Lumbermens’ second argument is premised on the fact that no other state which *1063allows an owner to elect a deductible for relatives, and Lumbermens names ten such states,4 makes financial dependence a requirement. Previous to 1977 the adjective “dependent” did not appear in section 627.-739. See, e.g., § 627.739, Fla.Stat. (Supp. 1976) (“to the policyholder alone or to the policyholder and relatives residing in his household” (emphasis added)). Among the amendments to section 627.739 that year, however, was the addition of “dependent.” See Act of July 5, 1977, ch. 77-468, § 37, I 1977 Fla.Laws 2057, 2084 (current version at § 627.739(1), Fla.Stat. (1983)). Lumber-mens argues that because no other state requires financial dependence the Florida Legislature, by inserting the word “dependent” into the statute, could only have meant “dependent-for insurance coverage.” Lumbermens thus argues that the legislature inserted into the statute an entirely superfluous word. It would be difficult indeed for an owner to elect a deductible for a relative who was not afforded coverage by the owner’s policy in the first place. Left then, as we are, with the presumption that the legislature inserted the word “dependent” to add meaning to the statute and the fact that the legislature did not provide a definition for the word it inserted, we construe the common adjective “dependent” to have its plain and ordinary sense, see Milazzo v. State, 377 So.2d 1161 (Fla.1979), “financially dependent.”
Affirmed.

. Although the O.E.D. lists several other definitions of the adjective before us, they are obviously irrelevant to this discussion.
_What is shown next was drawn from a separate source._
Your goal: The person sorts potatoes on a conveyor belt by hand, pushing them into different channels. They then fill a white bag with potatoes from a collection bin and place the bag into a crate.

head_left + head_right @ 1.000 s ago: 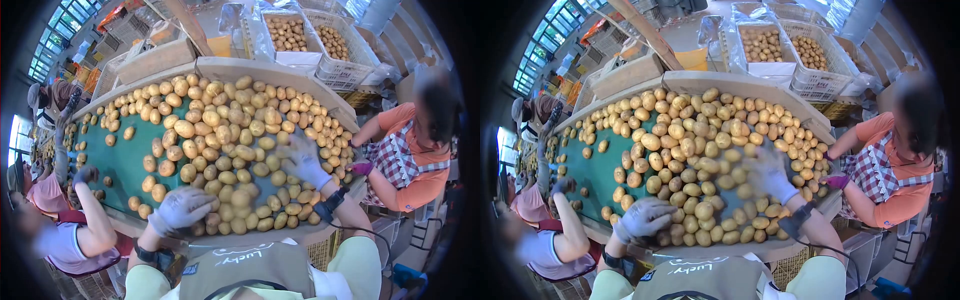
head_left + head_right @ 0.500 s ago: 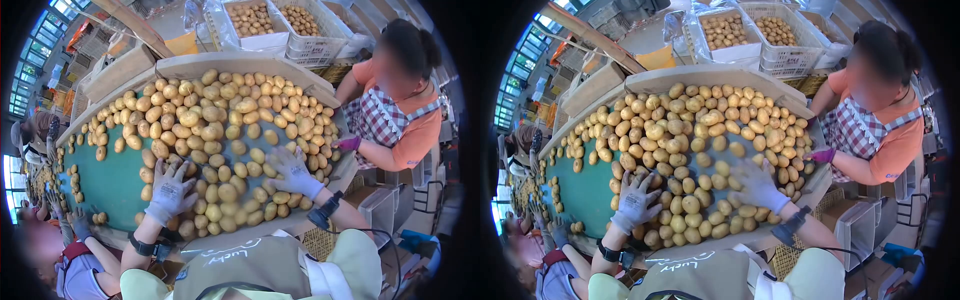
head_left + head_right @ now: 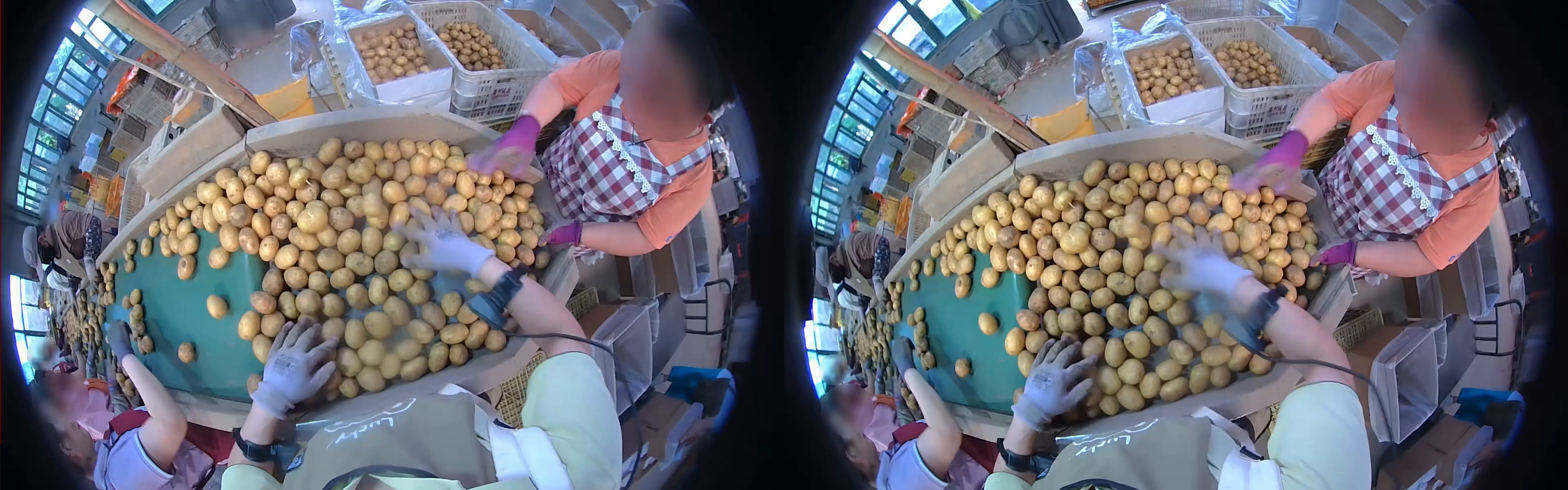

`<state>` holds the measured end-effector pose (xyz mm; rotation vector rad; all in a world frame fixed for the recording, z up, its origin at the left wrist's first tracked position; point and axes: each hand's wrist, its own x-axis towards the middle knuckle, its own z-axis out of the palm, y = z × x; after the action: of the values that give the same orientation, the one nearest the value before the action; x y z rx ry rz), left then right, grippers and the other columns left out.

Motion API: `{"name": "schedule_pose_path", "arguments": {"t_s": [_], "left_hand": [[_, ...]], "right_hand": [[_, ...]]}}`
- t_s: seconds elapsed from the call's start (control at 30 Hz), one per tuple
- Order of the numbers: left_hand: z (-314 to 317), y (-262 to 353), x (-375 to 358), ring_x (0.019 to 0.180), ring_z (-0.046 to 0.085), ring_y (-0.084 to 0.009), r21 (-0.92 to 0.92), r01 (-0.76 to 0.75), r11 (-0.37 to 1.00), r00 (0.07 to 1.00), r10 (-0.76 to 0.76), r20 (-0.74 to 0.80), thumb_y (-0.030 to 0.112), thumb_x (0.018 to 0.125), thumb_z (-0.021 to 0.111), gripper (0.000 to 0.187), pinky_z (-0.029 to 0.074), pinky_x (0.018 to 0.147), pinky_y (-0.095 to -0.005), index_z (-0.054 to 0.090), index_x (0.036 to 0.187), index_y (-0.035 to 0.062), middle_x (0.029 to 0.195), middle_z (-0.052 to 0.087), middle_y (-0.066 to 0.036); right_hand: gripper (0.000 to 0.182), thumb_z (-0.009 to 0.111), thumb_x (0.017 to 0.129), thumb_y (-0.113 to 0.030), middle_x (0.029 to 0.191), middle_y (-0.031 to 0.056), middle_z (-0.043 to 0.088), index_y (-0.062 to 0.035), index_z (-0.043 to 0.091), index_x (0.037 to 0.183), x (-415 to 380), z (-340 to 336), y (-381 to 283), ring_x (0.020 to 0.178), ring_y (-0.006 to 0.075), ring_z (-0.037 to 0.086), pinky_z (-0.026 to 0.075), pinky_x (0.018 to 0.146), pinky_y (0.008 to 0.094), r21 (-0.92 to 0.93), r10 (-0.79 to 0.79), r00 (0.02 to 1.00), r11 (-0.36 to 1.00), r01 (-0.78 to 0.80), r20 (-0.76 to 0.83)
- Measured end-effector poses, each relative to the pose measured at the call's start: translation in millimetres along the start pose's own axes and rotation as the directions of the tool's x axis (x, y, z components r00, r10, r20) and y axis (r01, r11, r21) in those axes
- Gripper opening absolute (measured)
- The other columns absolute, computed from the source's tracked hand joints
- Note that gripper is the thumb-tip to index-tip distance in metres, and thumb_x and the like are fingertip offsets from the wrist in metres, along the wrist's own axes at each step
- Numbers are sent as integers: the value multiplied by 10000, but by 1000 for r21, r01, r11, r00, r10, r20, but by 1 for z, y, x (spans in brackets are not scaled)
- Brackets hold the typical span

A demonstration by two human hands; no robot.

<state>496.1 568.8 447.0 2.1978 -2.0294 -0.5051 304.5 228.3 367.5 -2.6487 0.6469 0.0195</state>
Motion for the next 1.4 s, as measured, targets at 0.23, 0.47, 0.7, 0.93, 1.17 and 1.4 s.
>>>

. An act of May 4, 1982, ch. 82-243, § 557, I 1982 Fla.Laws 1289, 1568, inter alia, added the following language: "but may not elect a deductible to apply to any other person covered under the policy.” See § 627.739(1), Fla.Stat. (1983).

. The pertinent language of § 627.736(4)(d)3, Fla.Stat. (1979), states that
(d) The insurer of the owner of a motor vehicle shall pay personal injury protection benefits for:

3. Accidental bodily injury sustained by a relative of the owner residing in the same household, under the circumstances described in subparagraph 1. or subparagraph 2., provided the relative at the time of the accident is domiciled in the owner's household and is not himself the owner of a motor vehicle with respect to which security is required under ss. 627.730-627.741.

. Colorado, Delaware, Hawaii, Kentucky, Massachusetts, Michigan, New York, Oregon, Pennsylvania and Utah.